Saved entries
·····

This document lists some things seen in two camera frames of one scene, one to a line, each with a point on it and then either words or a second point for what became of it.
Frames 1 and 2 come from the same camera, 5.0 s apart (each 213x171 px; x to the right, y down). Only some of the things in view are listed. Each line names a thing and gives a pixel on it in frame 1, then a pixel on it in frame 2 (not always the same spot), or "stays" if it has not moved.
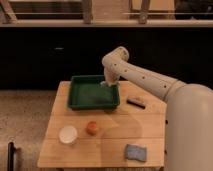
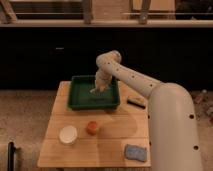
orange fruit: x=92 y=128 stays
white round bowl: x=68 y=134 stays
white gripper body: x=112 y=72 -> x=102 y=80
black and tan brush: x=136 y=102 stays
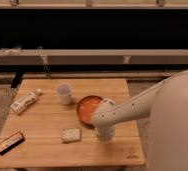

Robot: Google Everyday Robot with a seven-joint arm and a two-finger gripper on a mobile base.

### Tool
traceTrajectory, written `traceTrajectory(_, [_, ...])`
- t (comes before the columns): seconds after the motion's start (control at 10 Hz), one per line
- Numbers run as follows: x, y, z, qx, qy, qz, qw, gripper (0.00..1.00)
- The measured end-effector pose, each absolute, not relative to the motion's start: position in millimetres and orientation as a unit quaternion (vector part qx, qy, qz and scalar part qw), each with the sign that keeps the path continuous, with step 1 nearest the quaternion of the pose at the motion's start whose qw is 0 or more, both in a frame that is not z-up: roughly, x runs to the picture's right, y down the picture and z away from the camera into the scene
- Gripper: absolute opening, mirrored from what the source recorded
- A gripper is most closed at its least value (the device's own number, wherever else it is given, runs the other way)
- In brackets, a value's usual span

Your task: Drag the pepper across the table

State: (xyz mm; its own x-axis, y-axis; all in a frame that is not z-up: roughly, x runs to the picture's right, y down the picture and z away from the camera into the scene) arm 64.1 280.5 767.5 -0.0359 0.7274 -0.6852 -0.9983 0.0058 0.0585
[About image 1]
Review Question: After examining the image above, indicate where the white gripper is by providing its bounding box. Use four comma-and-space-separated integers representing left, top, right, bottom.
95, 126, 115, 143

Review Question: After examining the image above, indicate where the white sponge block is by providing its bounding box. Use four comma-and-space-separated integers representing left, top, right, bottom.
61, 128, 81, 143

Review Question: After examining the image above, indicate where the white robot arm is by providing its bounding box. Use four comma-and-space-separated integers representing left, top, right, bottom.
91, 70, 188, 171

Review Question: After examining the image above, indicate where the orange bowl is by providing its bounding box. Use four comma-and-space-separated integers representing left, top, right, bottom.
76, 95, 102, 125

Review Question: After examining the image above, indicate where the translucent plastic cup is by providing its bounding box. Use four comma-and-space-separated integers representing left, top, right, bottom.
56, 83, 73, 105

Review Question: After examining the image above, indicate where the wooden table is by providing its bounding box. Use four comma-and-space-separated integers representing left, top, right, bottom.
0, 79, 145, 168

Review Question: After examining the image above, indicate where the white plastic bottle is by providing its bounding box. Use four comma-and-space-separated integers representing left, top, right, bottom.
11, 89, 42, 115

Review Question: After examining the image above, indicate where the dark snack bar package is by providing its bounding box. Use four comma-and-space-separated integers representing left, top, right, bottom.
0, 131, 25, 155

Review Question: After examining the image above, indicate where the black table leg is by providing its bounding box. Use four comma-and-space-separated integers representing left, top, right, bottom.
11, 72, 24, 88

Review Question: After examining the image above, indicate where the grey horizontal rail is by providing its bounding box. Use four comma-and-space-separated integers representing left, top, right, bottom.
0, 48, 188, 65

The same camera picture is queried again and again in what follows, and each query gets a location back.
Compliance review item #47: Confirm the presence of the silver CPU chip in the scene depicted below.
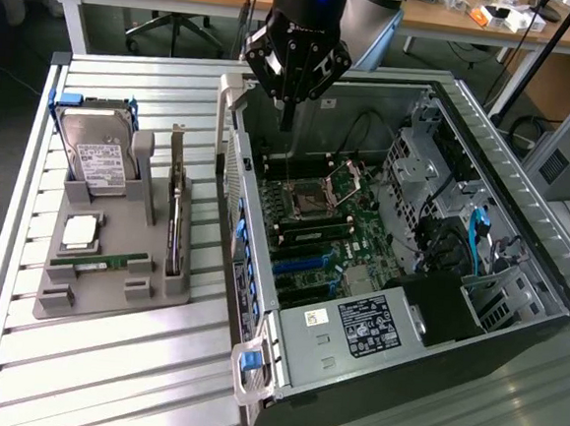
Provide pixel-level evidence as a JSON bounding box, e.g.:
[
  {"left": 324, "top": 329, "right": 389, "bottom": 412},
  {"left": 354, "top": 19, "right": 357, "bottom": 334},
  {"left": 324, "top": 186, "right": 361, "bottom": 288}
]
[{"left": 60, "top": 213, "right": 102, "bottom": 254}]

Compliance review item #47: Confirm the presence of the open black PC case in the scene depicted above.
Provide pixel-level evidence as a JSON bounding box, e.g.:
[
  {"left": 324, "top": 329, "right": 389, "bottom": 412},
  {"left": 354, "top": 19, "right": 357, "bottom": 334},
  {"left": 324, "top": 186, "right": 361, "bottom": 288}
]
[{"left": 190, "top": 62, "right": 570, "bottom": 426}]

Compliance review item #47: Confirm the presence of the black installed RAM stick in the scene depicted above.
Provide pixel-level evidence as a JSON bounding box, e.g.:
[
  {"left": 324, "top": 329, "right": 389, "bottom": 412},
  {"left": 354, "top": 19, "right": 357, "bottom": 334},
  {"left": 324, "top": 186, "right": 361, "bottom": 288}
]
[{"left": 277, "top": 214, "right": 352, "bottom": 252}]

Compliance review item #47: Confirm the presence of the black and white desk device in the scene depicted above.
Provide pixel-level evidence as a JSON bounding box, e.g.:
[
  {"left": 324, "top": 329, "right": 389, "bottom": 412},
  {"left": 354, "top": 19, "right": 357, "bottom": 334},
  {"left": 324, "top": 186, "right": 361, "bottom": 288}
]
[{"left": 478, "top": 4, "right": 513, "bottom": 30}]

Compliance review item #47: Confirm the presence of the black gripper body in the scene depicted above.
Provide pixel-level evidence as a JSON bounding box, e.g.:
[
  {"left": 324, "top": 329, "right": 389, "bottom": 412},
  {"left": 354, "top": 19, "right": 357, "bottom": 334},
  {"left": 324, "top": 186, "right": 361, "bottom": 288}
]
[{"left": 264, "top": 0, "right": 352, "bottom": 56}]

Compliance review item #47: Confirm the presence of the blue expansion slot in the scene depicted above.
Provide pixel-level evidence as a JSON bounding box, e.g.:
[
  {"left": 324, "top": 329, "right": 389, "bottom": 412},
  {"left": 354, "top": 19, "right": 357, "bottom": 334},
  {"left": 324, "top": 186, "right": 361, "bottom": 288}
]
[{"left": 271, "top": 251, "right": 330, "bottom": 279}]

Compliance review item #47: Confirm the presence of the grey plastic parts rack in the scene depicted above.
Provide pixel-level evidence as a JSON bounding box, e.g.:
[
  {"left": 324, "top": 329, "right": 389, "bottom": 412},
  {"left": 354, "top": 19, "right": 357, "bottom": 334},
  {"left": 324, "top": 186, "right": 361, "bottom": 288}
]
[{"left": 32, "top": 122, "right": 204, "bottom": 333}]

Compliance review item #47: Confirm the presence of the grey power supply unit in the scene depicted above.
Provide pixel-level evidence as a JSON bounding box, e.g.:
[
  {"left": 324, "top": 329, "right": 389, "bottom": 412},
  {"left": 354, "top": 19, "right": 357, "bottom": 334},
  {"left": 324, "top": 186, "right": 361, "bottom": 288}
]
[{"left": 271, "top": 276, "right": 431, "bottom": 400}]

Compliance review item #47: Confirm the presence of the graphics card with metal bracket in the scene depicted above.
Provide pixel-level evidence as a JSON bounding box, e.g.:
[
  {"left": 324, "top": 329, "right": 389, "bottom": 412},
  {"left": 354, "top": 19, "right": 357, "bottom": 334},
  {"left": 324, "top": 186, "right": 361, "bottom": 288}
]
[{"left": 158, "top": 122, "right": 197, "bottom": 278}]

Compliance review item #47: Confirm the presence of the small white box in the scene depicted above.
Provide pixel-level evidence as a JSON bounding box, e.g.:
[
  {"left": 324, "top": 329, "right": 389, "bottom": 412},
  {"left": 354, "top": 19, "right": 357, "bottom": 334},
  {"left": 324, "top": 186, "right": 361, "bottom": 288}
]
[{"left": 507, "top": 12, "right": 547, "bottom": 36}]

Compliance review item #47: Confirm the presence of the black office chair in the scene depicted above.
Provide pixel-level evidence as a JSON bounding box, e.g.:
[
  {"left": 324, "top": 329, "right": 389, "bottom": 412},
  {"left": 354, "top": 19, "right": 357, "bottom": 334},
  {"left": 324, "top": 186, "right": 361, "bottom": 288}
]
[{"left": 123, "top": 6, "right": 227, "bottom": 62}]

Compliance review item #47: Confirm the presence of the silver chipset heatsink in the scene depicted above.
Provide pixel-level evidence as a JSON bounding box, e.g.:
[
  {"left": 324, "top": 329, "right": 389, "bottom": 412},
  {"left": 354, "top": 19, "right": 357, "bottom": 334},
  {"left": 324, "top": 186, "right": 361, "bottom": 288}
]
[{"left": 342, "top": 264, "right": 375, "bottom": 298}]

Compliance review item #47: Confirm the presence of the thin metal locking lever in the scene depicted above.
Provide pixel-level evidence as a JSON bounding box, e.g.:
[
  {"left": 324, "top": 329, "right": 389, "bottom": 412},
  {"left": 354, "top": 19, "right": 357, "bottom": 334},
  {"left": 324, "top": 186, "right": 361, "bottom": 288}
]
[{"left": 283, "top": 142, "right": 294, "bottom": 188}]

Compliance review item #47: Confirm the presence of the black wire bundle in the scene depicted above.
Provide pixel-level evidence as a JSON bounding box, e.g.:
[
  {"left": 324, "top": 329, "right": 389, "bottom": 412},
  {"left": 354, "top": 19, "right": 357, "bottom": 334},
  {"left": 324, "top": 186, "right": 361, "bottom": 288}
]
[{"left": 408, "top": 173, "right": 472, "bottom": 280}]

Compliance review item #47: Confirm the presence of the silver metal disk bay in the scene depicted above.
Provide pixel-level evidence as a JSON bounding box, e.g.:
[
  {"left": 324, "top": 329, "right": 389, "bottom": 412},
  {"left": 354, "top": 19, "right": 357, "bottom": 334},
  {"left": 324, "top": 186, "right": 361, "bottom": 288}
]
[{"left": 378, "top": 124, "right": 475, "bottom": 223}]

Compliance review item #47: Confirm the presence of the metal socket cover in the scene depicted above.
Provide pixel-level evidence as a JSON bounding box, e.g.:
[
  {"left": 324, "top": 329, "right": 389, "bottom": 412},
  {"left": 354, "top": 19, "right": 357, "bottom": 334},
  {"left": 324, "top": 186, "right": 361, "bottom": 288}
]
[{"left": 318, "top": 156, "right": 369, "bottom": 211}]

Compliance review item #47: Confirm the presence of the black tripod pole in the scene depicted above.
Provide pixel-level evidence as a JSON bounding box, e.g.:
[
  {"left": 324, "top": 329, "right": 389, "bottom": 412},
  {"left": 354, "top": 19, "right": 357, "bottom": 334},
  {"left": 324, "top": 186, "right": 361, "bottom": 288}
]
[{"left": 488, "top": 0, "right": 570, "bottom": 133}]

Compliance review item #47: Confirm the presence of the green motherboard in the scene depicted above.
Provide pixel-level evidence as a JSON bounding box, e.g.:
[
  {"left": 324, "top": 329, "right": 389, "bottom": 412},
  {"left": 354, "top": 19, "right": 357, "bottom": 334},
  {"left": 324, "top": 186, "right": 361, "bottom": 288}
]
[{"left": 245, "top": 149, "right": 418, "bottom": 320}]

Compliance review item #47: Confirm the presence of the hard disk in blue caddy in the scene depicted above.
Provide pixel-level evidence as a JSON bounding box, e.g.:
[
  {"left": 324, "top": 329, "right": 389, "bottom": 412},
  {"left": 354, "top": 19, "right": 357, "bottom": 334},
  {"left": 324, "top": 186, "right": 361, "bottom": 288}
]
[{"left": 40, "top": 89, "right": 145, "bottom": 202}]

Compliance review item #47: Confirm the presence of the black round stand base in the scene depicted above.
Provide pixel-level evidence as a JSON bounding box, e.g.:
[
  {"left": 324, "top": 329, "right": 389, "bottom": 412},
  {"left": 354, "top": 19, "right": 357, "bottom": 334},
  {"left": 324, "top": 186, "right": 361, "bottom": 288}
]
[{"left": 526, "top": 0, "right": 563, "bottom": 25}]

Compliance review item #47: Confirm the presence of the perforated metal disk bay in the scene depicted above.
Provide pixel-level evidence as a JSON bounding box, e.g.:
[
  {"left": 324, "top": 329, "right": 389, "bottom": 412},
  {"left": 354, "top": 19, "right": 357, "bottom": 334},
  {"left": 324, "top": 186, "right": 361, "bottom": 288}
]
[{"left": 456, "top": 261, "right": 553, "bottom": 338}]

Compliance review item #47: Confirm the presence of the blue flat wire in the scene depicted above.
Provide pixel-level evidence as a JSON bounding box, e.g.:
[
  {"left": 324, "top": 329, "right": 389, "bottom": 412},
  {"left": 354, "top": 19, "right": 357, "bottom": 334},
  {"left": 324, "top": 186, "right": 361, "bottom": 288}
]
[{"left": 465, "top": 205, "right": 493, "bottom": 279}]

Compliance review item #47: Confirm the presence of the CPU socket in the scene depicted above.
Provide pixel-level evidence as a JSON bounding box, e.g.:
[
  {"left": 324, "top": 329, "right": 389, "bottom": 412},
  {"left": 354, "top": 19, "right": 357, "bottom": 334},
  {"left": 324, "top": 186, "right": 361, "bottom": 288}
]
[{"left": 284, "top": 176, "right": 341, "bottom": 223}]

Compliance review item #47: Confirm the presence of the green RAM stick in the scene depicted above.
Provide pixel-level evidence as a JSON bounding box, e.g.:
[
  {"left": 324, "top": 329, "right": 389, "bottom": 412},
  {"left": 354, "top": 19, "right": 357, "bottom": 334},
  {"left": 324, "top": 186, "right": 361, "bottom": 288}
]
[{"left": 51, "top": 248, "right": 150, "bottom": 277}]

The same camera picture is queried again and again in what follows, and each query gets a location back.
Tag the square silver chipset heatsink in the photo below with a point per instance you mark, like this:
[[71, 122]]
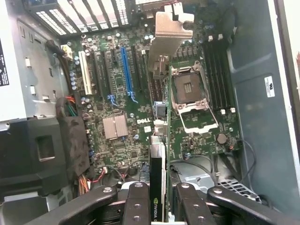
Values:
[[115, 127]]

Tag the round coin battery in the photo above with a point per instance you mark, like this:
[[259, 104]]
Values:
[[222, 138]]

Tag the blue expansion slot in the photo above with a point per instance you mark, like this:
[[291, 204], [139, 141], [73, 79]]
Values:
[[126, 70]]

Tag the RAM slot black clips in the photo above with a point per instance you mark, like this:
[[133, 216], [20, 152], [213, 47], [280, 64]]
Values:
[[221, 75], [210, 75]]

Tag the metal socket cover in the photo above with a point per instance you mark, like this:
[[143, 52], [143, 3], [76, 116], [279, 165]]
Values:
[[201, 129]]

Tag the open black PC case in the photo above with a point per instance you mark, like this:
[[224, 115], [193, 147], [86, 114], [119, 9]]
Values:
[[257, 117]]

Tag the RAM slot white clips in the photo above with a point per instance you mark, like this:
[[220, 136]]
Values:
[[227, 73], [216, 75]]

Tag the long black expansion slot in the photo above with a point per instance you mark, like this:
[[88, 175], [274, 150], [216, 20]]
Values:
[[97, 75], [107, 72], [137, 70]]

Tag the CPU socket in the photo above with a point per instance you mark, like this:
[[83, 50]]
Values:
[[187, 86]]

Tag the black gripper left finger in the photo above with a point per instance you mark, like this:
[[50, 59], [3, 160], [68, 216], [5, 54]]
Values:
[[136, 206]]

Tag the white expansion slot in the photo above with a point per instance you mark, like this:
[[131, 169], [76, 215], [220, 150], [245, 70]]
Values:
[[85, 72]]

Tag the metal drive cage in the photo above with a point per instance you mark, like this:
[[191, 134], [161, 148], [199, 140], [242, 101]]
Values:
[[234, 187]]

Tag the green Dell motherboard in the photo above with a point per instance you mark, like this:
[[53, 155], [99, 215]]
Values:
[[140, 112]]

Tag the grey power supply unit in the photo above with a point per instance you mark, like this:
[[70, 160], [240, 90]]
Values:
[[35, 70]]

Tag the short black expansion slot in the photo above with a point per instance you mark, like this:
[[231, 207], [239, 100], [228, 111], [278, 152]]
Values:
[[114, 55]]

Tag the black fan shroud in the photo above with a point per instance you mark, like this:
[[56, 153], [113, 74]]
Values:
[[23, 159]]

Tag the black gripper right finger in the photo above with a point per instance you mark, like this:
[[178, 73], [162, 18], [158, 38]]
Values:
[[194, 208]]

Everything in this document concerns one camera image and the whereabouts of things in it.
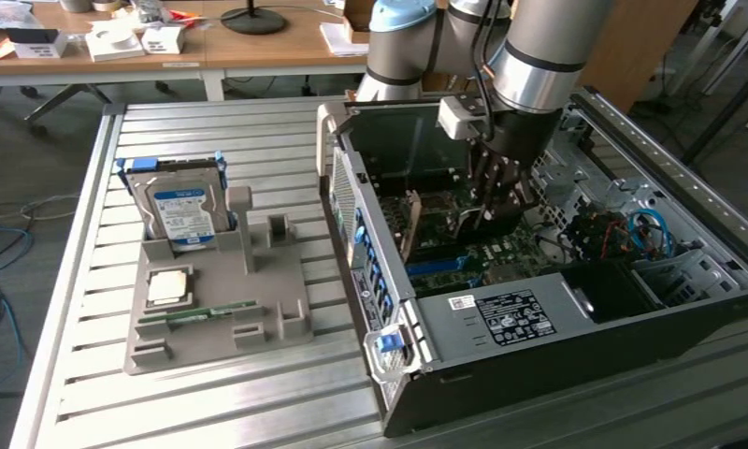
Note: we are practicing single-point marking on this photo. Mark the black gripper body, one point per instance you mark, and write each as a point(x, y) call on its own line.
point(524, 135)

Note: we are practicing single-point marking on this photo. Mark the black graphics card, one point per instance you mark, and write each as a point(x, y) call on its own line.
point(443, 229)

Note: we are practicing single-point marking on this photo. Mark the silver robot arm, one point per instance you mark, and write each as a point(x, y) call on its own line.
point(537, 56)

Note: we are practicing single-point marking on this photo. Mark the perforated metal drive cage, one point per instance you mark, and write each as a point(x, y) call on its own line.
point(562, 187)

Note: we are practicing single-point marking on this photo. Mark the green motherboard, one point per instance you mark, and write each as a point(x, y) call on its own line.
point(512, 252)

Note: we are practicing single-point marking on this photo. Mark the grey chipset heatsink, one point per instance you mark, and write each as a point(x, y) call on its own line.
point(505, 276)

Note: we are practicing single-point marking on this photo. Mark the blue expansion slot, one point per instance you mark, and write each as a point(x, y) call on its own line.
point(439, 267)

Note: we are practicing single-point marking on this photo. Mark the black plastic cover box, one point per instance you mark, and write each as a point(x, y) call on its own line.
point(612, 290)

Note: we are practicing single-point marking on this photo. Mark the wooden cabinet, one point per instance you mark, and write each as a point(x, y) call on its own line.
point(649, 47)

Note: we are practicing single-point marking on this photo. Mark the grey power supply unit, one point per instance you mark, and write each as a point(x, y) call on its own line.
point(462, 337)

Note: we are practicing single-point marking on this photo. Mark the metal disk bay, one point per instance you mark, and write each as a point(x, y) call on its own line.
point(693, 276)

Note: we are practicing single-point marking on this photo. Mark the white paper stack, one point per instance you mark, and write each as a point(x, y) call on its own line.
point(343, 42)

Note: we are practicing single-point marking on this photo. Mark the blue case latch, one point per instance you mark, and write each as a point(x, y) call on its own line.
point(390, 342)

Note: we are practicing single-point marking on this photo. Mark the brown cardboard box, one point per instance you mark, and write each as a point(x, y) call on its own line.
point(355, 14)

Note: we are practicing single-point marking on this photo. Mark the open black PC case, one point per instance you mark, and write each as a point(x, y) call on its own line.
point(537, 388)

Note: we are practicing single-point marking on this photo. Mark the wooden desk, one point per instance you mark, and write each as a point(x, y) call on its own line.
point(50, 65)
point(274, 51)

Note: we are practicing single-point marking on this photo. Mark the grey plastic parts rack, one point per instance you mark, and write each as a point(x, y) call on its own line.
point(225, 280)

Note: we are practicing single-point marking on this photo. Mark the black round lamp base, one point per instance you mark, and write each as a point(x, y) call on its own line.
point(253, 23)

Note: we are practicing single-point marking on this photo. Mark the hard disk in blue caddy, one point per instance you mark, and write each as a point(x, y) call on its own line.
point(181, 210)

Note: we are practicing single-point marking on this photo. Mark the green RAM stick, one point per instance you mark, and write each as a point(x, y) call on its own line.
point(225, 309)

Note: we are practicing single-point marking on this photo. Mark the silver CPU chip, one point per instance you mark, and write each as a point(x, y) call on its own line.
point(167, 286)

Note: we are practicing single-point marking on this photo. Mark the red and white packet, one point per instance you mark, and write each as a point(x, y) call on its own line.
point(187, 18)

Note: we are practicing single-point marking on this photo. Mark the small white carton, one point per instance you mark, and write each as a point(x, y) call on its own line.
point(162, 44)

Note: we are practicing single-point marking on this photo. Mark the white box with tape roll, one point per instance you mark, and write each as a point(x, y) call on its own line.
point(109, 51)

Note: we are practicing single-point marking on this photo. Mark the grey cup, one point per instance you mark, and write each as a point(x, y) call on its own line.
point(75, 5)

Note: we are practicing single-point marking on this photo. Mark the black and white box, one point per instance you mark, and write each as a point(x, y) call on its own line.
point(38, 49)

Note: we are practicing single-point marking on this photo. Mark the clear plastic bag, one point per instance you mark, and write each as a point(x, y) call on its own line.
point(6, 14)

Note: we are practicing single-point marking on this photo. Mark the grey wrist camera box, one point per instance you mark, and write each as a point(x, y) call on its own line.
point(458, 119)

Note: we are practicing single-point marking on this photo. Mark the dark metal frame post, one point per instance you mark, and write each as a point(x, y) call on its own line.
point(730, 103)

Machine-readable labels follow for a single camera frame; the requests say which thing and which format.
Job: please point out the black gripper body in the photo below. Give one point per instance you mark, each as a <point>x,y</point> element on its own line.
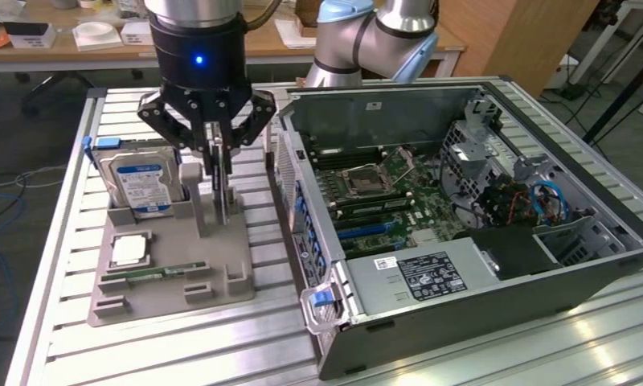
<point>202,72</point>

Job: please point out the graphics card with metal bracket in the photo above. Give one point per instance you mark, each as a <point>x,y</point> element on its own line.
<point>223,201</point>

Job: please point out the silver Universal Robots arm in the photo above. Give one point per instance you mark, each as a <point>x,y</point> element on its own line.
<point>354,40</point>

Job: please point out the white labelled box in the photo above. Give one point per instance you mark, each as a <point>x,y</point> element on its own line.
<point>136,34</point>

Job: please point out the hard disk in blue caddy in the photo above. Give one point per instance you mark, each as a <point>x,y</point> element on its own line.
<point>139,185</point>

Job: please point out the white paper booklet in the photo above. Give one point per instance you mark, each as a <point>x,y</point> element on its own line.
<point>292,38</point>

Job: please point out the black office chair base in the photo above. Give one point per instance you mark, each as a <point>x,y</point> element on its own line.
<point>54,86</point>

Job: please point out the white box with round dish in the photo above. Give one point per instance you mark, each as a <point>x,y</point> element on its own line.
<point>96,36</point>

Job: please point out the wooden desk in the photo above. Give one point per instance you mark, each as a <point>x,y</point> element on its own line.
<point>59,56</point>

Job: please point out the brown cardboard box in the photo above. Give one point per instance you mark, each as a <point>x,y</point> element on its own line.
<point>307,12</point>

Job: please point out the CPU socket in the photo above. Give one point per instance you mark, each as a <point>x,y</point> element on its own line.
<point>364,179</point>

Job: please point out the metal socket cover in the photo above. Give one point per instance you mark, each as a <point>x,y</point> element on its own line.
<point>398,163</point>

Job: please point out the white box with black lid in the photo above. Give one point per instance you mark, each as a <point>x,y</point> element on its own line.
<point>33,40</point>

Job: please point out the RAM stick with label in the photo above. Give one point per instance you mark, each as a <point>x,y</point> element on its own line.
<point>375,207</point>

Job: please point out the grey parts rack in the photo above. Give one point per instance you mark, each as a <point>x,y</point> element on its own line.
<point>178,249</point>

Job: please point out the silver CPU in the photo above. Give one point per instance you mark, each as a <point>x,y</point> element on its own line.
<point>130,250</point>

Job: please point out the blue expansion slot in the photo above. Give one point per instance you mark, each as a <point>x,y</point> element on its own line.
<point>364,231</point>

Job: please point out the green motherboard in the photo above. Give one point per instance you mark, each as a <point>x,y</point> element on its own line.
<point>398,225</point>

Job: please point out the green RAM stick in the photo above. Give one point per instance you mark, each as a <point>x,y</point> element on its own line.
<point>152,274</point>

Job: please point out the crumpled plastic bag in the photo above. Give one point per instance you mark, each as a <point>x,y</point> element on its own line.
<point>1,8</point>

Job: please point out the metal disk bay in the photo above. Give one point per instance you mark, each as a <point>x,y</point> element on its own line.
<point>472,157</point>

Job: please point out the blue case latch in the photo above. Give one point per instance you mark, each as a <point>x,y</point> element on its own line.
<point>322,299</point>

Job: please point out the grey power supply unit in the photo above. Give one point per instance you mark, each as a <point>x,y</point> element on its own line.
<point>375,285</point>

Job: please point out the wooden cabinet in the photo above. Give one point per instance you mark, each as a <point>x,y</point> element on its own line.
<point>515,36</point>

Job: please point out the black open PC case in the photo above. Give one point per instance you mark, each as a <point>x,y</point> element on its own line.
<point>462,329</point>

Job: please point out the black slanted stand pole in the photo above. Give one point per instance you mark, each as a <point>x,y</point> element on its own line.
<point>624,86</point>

·····

Could you copy every line from the records that has "absolute" in it?

- The measured end-effector pose, each absolute, not relative to the motion's start: position in millimetres and orientation as a unit quaternion (vector part qx, qy, qz and scalar part qw), each with the sign that keeps the path continuous, with step 1 nearest the quaternion of the pose at the motion's start whose qw is 0 or more, both in a frame that is not z-up: roughly, x runs to the picture's right, y down the picture and z away from the camera into the scene
- Gripper: absolute opening, mirrored from what the source recorded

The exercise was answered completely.